I meant to write this post last night, but a beautiful summer storm (complete with magnificent lightning that imbued the sky with a violet hue) got in my way. I'm going to take advantage of the calm of this rain-cleaned morning to try again.
My Book 2 class had their final last Friday, which meant that our class officially ended last week. This week, consequently, has been pretty informal, mostly consisting of saying goodbye, giving final grades, and reading poetry together. It's been bittersweet.

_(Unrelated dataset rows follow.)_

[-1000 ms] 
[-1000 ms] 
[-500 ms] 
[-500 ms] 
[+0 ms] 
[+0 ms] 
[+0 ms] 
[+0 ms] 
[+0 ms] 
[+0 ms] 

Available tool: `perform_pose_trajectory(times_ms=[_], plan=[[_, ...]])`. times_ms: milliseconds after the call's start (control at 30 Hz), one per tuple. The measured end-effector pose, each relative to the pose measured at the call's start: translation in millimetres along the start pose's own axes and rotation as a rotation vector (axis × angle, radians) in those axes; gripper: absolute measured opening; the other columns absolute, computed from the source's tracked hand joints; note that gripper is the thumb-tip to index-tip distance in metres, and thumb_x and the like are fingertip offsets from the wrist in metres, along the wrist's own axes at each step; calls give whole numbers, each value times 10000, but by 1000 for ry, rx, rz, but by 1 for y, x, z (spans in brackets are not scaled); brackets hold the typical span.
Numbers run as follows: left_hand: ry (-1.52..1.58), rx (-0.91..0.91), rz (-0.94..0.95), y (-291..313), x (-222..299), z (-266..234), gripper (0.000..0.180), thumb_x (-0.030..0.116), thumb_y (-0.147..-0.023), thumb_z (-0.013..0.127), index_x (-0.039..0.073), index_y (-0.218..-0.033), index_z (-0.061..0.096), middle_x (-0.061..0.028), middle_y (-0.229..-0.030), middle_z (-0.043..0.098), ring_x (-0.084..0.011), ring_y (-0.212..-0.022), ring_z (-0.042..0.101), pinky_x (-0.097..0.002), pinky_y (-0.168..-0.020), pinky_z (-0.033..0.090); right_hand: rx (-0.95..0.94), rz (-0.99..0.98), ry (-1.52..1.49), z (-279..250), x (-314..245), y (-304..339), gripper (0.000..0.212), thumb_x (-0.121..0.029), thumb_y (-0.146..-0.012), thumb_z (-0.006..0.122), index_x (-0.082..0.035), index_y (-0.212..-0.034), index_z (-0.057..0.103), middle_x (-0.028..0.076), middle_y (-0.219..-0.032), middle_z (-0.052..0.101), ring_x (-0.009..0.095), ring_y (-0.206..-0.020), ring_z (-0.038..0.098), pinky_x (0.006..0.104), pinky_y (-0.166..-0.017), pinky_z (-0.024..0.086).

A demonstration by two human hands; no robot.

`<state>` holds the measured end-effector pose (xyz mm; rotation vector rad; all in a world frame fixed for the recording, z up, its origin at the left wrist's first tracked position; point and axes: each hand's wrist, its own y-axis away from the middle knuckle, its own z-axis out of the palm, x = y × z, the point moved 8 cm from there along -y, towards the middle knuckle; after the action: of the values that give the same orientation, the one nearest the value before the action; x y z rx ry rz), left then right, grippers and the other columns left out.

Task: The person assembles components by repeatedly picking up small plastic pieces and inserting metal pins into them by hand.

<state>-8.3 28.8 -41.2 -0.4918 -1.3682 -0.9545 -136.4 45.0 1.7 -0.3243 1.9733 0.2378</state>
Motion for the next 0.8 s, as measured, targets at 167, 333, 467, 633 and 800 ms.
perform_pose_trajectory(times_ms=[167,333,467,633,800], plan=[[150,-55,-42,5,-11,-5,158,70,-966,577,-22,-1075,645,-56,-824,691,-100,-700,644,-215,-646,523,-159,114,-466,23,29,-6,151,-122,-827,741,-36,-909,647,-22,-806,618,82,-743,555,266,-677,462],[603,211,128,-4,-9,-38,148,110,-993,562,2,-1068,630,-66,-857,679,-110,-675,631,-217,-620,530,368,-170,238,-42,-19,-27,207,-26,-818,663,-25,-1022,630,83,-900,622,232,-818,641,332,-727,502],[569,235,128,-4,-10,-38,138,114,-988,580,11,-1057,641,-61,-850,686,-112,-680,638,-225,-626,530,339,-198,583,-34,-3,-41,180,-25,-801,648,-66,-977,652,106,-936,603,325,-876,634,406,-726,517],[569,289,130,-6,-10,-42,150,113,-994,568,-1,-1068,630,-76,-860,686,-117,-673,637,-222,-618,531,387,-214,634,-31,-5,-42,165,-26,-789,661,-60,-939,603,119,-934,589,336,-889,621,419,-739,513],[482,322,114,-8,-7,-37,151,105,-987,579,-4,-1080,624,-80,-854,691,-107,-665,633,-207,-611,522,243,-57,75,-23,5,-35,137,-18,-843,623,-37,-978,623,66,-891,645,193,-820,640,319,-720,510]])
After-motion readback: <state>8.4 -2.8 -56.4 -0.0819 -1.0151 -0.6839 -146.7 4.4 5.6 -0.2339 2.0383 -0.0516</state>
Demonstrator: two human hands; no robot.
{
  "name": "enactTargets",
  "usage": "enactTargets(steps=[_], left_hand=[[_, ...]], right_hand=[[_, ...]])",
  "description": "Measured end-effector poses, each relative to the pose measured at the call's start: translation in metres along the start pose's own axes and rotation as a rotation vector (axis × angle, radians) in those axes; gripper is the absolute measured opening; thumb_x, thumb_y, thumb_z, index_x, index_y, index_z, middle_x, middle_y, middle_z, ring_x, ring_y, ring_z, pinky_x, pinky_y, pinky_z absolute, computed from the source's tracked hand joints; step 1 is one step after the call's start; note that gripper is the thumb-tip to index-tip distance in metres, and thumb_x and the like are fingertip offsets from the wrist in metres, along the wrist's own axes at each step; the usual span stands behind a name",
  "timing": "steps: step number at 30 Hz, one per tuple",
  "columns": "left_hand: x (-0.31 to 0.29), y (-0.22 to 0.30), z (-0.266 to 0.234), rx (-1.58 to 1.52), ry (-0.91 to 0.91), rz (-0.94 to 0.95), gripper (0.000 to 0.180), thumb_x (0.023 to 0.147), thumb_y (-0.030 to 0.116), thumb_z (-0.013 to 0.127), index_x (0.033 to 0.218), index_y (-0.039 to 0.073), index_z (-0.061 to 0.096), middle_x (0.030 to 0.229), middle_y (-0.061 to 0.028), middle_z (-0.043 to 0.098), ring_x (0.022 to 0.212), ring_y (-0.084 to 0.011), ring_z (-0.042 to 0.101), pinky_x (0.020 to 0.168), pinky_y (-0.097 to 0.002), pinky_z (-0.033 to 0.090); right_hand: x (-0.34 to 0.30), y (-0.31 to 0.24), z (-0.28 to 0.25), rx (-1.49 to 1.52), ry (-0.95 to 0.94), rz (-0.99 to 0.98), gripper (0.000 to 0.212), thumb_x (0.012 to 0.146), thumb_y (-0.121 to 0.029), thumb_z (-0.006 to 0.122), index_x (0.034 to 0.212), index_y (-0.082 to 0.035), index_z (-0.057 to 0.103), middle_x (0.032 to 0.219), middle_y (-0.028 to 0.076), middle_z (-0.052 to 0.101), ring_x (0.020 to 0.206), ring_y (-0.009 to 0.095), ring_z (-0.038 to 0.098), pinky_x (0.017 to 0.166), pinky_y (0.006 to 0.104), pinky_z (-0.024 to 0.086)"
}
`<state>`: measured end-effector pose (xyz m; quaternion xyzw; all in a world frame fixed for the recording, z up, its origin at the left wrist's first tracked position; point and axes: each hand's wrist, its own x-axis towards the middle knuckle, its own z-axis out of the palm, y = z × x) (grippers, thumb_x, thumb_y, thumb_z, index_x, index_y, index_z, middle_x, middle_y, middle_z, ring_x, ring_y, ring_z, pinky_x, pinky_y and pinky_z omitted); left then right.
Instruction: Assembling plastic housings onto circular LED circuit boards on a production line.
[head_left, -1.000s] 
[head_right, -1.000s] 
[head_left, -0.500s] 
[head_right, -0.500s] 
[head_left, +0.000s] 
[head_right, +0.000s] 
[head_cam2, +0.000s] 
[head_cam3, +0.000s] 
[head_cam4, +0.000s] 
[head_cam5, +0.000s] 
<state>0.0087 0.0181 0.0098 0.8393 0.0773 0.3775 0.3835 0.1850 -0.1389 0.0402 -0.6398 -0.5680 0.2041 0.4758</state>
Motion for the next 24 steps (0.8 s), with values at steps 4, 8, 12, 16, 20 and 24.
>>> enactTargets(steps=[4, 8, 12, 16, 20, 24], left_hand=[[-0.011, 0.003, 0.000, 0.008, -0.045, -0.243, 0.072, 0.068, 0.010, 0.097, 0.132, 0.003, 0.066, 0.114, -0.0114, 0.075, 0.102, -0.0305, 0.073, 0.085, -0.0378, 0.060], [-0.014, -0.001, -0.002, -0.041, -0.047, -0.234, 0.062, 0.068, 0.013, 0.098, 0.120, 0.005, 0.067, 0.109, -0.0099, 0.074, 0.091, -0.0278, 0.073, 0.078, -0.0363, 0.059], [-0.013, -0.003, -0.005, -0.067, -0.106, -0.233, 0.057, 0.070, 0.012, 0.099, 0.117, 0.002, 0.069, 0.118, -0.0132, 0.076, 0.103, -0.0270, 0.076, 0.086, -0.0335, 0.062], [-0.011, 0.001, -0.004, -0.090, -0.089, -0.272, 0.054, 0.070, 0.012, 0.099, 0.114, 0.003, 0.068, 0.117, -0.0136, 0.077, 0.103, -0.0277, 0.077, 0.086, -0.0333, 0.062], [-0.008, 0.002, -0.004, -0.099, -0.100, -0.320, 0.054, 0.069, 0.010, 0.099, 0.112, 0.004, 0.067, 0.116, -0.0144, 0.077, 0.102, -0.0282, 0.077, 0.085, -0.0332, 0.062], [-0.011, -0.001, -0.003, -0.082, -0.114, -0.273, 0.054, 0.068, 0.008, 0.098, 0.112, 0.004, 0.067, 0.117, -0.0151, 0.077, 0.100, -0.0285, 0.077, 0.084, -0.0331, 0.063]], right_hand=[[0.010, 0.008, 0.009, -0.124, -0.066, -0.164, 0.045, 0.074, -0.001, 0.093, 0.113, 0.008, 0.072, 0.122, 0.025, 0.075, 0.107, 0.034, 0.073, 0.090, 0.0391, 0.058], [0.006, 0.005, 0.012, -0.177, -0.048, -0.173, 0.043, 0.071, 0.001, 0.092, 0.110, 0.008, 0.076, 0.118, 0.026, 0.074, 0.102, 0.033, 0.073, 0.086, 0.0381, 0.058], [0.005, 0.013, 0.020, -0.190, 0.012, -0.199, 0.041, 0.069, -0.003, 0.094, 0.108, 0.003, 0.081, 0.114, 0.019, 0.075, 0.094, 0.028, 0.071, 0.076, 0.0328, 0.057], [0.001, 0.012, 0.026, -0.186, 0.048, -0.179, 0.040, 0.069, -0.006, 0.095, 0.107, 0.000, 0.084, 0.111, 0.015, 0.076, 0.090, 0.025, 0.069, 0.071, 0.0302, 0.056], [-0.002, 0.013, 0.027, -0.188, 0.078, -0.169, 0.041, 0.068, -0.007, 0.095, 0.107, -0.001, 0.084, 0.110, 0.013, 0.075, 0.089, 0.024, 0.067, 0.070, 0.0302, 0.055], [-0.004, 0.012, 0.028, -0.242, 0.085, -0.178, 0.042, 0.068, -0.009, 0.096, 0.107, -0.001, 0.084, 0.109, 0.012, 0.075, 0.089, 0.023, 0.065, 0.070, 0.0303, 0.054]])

You all know how much I love poetry... and I wanted to share that love with my students, so I decided to make them each a card, with a personal note on one side and a poem on the other (this proved to take much more time than I anticipated, like many of my projects do.) I wanted to give them a crash course in English language poetry, so I picked a poet that seemed to match the personality of each student, and then chose one of that poet's most famous works. The results:
I'm not sure if they actually understood anything on the card, but my hope is that they'll at least know how much I appreciated them, and that they might be interested to keep reading. I want them to know the beauty and flexibility of the English language, not just its mechanics, and I hope that, starting with one poem, they might be able to take ownership of the language and fall in love with it. We read the poems aloud, they gave me some notes of their own, we took pictures, and we said goodbye. Some of my students have continued to come to the compound each afternoon, and we'll spend a few hours discussing the poems that most interested them (so far we've done Maya Angelou's "Still I Rise" and Sonnet XVIII) but, really, the end to my time in Haiti has come, and the goodbyes are starting to pile up.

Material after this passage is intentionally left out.